May 19, 2011 -- Public Citizen has petitioned the Food and Drug Administration to ban high doses of the Alzheimer's disease drug Aricept, claiming its risks far exceed its benefits.
The drug, made by Pfizer and Eisai, has been approved at doses of 5 to 10 milligrams for patients with mild to moderate Alzheimer's disease, and at doses of 10 to 23 milligrams for more severe cases.
The consumer advocacy group Public Citizen says that the side effects of the higher dose, which include slowed heart rate and vomiting, negate its modest advantage over the lower dose. But given the dearth of effective Alzheimer's treatments, some doctors believe the higher-dose option should stay on the table.
"In my opinion, it should be up to the consumer to decide whether to use this modestly effective, higher dose formulation of this drug," said Dr. Steven Ferris, executive director of the Alzheimer's Disease Center at New York University's Langone Medical Center. "Are there better treatments available? Clearly not at the present time."
Aricept and other generic cholinesterase inhibitors (which block the breakdown of neurotransmitters involved in memory and cognition) are considered the first line of defense in Alzheimer's treatment. If the lower dose is ineffective, the current options are to increase the dose, add a second drug (such as memantine) or join a clinical trial, according to Dr. Murali Doraiswamy, chief of biological psychiatry at Duke University Medical Center.
"Titrating up the dose of the first drug is usually the strategy most often used with other drugs such as antidepressants," Doraiswamy said, adding that he'd like to see more evidence that the benefits outweigh the risks before recommending high-dose Aricept widely.
Sandy Walsh, a spokeswoman for the FDA, said it "will review the petition and respond to the petitioner directly." It will aim to do this within 180 days.

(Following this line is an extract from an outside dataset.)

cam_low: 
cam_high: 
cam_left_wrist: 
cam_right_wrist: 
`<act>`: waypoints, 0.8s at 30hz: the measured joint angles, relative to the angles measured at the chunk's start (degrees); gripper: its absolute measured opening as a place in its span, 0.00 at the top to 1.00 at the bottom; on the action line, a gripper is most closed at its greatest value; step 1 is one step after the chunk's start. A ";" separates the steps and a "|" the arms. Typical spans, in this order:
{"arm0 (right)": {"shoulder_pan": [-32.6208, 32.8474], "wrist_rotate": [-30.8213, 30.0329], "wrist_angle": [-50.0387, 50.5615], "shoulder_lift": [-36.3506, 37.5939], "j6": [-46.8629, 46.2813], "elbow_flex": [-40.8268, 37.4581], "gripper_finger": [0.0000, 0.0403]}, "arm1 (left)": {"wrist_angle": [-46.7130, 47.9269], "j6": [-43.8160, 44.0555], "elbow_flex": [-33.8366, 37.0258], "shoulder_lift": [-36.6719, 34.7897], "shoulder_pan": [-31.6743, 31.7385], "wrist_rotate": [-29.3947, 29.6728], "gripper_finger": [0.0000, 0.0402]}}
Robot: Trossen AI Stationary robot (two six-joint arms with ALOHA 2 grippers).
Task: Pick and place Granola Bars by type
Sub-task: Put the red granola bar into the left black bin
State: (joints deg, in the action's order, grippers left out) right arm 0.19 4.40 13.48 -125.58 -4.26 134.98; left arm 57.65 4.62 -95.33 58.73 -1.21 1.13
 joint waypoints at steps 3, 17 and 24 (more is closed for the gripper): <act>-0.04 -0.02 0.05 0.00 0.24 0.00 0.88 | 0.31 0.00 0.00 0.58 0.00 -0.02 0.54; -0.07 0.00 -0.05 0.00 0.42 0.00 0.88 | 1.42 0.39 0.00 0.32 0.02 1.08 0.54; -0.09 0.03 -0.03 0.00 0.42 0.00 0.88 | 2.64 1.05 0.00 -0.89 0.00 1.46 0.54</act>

The higher dose is recommended only for patients who have already taken a lower dose for at least three months.
Some doctors think the high dose should be allowed, but that patients should be screened for heart defects and gastrointestinal problems first.
"All drugs have side effects," said Niles Frantz, spokesman for the national Alzheimer's Association. "Individuals and their families, with their physician, must together determine what course of treatment is most worthwhile for them. These are choices best made by individuals and families."
In the trial on which the FDA based its approval, high-dose Aricept modestly improved patients' scores on a test that measured cognition. But it also boosted the occurrence of side effects.
"It is inexcusable that the FDA approved this higher dose. Its prompt removal would belatedly fulfill the agency's mission as part of the Public Health Service to only allow drugs whose benefits outweigh their risks to be marketed," said Dr. Sidney Wolfe, director of Public Citizen's Health Research Group, in a statement.
Public Citizen maintains that vomiting is a dangerous side effect for Alzheimer's patients, because it can lead to pneumonia.
But some doctors caution against basing decisions about drugs on anecdotal evidence.
"Every clinician is likely to have anecdotes regarding efficacy and adverse effects of this and other medications," said Dr. Paul Aisen, professor at University of California at San Diego and National Institute of Aging-appointed director of the Alzheimer's Disease Cooperative Study. "Decisions should be based on a rigorous, unbiased review of all available valid data. This is how the FDA operates. It is not how Public Citizen operates."
Wolfe also accuses the drugmakers of pushing the higher dose for financial gain.
"Given that the patent on Aricept, their big-selling, leading drug for Alzheimer's disease was due to expire in November 2010 and that Pfizer/Eisai judged they would quickly lose most of their market to less-expensive generic equivalents, what could they do? Getting a new patent on a previously unapproved higher dose, 23 milligrams, appeared to be the best idea," Wolfe said in a statement.
In response to the allegation, Marcia Diljack, a spokeswoman for Eisai, would say only that making the 23 milligram dose available is part of the companies' ongoing commitment to advancing Alzheimer's disease research and providing more options for Alzheimer's patients.